Problem to solve: Report how many lines below contain the word "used", and give only that number.

********

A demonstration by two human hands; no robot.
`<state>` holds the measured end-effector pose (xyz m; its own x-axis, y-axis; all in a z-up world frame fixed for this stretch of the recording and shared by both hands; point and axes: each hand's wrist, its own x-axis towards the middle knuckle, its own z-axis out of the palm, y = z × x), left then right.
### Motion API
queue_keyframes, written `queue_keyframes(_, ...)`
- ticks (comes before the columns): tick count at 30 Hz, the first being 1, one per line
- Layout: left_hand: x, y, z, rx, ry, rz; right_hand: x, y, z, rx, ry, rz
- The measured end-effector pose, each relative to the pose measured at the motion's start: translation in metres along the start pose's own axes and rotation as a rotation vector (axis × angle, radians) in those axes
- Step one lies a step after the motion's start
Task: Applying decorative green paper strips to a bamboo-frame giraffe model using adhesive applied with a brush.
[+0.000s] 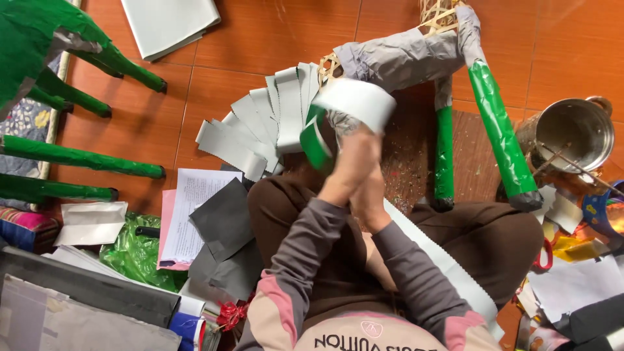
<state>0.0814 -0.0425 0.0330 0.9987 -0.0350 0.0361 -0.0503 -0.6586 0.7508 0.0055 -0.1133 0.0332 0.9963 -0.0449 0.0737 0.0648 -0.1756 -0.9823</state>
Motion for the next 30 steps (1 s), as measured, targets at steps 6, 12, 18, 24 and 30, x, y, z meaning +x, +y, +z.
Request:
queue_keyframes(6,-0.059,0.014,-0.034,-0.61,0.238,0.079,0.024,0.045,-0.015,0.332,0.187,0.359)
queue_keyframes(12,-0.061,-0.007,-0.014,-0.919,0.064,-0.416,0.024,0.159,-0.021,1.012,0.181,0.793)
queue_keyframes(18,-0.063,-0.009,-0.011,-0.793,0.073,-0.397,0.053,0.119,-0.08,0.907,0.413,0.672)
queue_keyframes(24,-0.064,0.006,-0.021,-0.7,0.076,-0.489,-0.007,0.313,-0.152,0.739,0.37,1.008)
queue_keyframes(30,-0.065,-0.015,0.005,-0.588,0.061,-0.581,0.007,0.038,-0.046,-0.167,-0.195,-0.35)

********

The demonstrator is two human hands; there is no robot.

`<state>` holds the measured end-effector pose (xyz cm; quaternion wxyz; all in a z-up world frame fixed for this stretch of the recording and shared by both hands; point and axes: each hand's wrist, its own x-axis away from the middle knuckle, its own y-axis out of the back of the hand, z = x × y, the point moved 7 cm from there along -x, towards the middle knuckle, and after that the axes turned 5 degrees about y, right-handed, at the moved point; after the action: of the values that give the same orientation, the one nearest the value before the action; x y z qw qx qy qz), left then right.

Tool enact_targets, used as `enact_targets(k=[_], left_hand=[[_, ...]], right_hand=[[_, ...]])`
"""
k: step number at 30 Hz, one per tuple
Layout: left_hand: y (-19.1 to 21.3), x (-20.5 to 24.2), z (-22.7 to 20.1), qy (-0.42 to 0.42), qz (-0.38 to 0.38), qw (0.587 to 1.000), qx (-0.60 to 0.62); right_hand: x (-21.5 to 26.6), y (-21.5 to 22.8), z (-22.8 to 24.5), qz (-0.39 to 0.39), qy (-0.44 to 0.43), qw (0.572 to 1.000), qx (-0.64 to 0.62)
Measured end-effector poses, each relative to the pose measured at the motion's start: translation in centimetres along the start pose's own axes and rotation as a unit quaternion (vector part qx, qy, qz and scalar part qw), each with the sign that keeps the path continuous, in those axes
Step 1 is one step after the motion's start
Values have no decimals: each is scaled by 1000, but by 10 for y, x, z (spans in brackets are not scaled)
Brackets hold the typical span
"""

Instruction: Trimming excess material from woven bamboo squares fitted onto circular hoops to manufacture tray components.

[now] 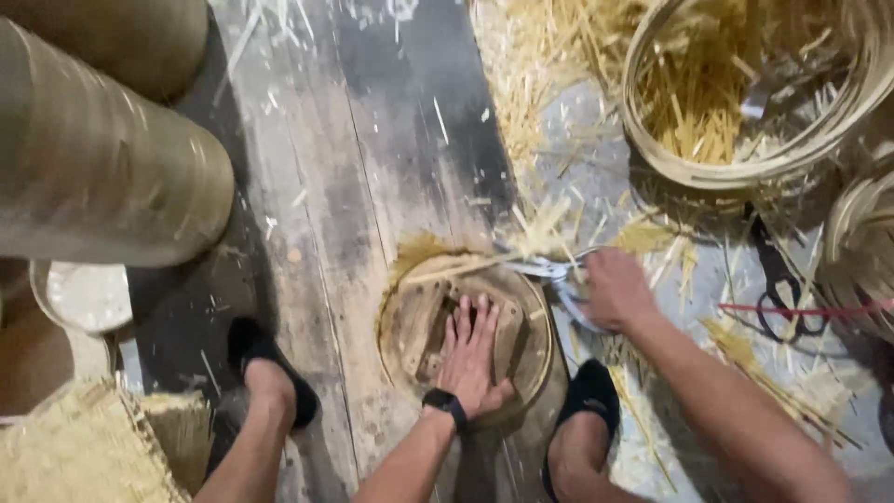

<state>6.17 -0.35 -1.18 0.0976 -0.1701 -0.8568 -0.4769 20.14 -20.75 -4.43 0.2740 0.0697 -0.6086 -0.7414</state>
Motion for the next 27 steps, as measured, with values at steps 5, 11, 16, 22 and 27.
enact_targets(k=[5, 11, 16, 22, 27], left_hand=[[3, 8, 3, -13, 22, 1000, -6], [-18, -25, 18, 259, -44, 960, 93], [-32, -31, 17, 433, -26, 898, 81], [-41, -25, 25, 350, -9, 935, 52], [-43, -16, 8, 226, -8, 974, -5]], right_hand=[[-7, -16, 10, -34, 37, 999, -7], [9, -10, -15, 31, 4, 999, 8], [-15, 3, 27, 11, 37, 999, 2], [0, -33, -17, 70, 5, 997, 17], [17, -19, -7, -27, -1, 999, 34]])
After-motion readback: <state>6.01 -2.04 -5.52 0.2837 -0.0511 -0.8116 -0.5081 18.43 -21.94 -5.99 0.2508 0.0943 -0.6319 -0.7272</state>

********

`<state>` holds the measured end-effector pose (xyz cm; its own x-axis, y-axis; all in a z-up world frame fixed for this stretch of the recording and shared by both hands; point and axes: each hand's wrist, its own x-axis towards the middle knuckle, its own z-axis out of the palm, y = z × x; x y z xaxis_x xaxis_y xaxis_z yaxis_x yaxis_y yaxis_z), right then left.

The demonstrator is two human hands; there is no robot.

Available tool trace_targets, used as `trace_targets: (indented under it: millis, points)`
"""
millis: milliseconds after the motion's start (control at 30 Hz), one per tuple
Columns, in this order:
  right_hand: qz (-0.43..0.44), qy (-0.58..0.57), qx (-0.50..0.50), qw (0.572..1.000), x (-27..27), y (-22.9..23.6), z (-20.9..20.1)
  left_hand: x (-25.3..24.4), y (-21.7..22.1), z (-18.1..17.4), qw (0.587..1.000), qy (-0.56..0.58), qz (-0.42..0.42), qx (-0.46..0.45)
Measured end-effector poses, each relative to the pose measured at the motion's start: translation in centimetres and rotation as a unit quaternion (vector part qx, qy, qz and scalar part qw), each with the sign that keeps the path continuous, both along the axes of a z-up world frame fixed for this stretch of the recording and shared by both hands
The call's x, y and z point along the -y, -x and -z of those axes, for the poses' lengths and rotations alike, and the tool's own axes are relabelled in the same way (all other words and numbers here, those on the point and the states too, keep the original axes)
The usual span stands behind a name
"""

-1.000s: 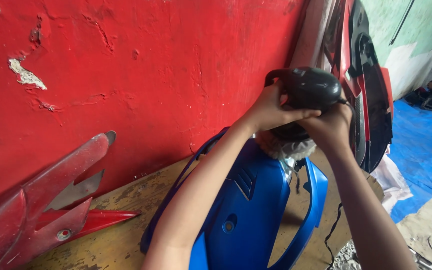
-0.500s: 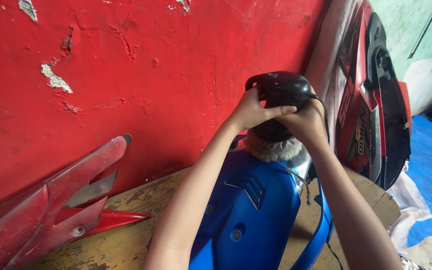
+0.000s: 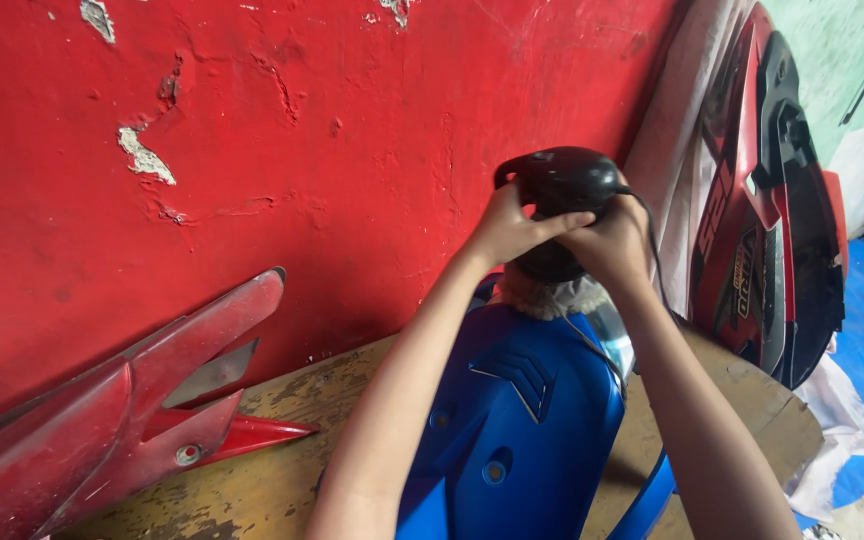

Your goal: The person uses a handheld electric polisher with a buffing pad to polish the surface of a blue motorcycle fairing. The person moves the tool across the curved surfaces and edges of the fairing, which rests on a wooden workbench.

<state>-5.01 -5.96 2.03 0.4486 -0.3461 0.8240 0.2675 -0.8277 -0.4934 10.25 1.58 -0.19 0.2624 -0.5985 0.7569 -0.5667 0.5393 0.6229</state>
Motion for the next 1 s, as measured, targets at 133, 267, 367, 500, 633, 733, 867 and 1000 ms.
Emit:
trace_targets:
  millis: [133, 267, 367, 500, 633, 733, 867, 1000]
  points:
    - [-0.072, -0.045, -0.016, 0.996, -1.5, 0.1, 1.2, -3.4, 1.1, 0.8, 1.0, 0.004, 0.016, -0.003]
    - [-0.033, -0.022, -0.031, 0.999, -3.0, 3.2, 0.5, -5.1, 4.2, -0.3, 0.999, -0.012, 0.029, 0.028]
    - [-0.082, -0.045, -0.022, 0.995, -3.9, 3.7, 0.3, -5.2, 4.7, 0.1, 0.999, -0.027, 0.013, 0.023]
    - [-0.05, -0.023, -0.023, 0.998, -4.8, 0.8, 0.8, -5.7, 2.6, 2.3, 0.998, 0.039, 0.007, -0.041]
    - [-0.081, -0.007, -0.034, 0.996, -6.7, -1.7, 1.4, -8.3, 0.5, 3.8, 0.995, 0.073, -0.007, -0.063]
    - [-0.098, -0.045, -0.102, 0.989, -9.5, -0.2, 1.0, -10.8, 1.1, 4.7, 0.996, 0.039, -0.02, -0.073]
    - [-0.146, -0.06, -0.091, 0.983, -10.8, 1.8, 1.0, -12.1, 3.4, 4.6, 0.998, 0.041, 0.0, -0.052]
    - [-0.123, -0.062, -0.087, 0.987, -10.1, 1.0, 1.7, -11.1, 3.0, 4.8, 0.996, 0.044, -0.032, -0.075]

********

Solution to this problem: 2